Occasionally, for sport, Mom loved walking into a hotel, registering, and then telling the guy that she was Jewish. She stood there until they either broke out laughing or threatened to kill her. She usually got off easy due to her emerald-green eyes, Nordic nose, and blond hair, all of which confused the desk clerk as to whether this was a
Candid Camera
event or the real thing. It was not unusual for her to be met with a forceful shove from a foul-mouthed cleaning lady telling her to get out or else. Pop, never one for confrontation, quickly put an end to her freedom-fighter routine for fear that she would end up dead in the back alley of one of the hotels. Most of the hotel owners had mob connections and thought nothing about making a quick phone call to rid the premises of a pesky little Jew.

Just as my mother and father started their new life in Miami proper, Miami Beach was about to enter yet another one of its many incarnations as it began to cater to the movers and shakers of the day. Rather than flappers and polo players, certain sections of the Magic City, as it was touted in tourist brochures, were now becoming the winter haven for the Rat Pack and the newly emerging Jewish middle class. Mobsters and elderly Jews began to soak up the sun at hotels promising some crass class, such as the Roney Plaza, the Shore Club, and the Delano.

The Carillon, Deauville, Eden Roc, and Fontainebleau—with their sweeping, audacious curves and free-form pools—eventually grabbed the high-rolling clientele just waiting to have their names announced poolside: “Paging Mr.
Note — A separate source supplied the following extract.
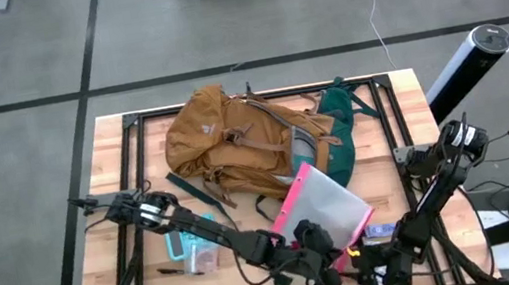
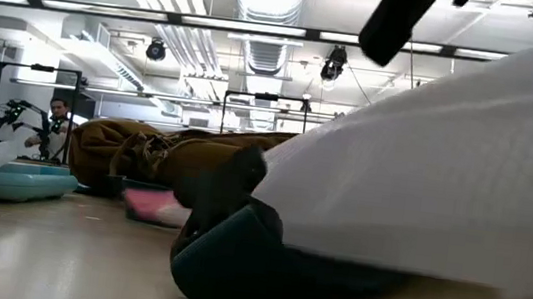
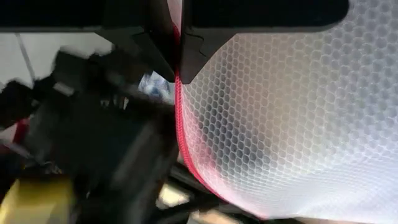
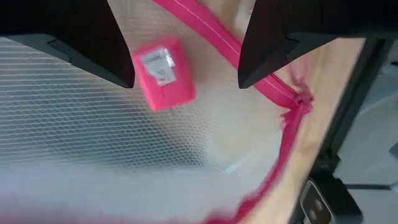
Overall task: Unpack backpack
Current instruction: Remove the pink charging adapter from the pink zip bag
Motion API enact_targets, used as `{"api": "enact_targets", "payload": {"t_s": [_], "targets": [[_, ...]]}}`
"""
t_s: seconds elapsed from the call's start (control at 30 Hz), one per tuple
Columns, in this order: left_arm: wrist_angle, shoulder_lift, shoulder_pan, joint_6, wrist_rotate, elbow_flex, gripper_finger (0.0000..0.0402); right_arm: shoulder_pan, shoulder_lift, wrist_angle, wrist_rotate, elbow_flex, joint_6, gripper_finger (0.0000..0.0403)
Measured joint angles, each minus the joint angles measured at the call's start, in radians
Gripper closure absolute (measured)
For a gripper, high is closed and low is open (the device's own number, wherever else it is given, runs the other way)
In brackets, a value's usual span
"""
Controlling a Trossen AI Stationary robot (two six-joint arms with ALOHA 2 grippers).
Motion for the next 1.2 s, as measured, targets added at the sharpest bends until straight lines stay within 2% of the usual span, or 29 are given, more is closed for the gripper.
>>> {"api": "enact_targets", "payload": {"t_s": [0.13,0.3,0.53,0.63,0.77,0.9,0.93,1.03,1.2], "targets": [[0.013,0.000,0.002,0.001,0.002,0.001,0.0402,-0.009,0.017,0.006,0.001,0.000,-0.012,0.0129],[0.025,0.000,0.008,0.001,0.003,-0.001,0.0402,-0.029,0.033,-0.017,-0.002,-0.004,-0.101,0.0136],[0.027,0.000,0.008,-0.008,0.002,-0.001,0.0402,-0.077,0.042,-0.033,-0.201,-0.004,-0.196,0.0131],[0.024,0.000,0.008,-0.008,-0.002,-0.002,0.0402,-0.104,0.064,-0.018,-0.246,-0.005,-0.202,0.0137],[0.011,0.000,0.008,-0.008,-0.006,-0.002,0.0402,-0.117,0.076,-0.002,-0.261,-0.003,-0.197,0.0181],[-0.034,0.001,0.008,-0.026,-0.011,-0.002,0.0402,-0.116,0.048,-0.014,-0.269,-0.004,-0.211,0.0271],[-0.050,0.002,0.008,-0.033,-0.012,-0.002,0.0402,-0.116,0.033,-0.028,-0.270,-0.007,-0.222,0.0280],[-0.095,0.004,0.009,-0.052,-0.012,-0.002,0.0402,-0.111,-0.025,-0.055,-0.275,-0.007,-0.232,0.0277],[-0.168,-0.006,0.006,-0.066,-0.014,-0.002,0.0402,-0.073,-0.171,-0.246,-0.279,-0.007,-0.174,0.0277]]}}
Sy Bernstein. Paging Hy Lefkowitz—please report to the main cabana for an important phone call.” After each announcement on the PA, heads would turn to see who was the VIP from Brooklyn.

The exotic scents of suntan lotion, cigars, and kosher pickles mingled in the warm air. By the late sixties, Sy and Hy would be replaced by Manuel and Alfonso. The kosher pickles would be replaced by yuca and
ropa vieja.
However, the suntan lotion and cigars would remain constants.

In eighty-five-degree weather, wives of Jewish lawyers paraded around the lobby in smart little mink wraps to combat the “cool inside” frigid air-conditioning. Everybody came down during season, from Frank Sinatra to boxer Jake LaMotta. The joint was jumping, and the palms were swaying.

During the long summer months, when most of the city was deserted, the hotels would run unbeatable weekend specials in order to keep their doors open. Mom convinced my father that we should take advantage of these offers with three simple words: “Let them cook.” Basically, we had the place to ourselves. I'd splash in the pool as the searing sun bleached the landscape and its inhabitants. At night Mom would sneak me into the Boom Boom Room for a whiskey sour and a floor show of “Live from Las Vegas: Girls! Girls! Girls!” It was very important to her that I understood and embraced sophistication, so as not to end up as another Jewish schlub accountant but rather a jet-set playboy who intimately knew the likes of Paris, London, and Havana.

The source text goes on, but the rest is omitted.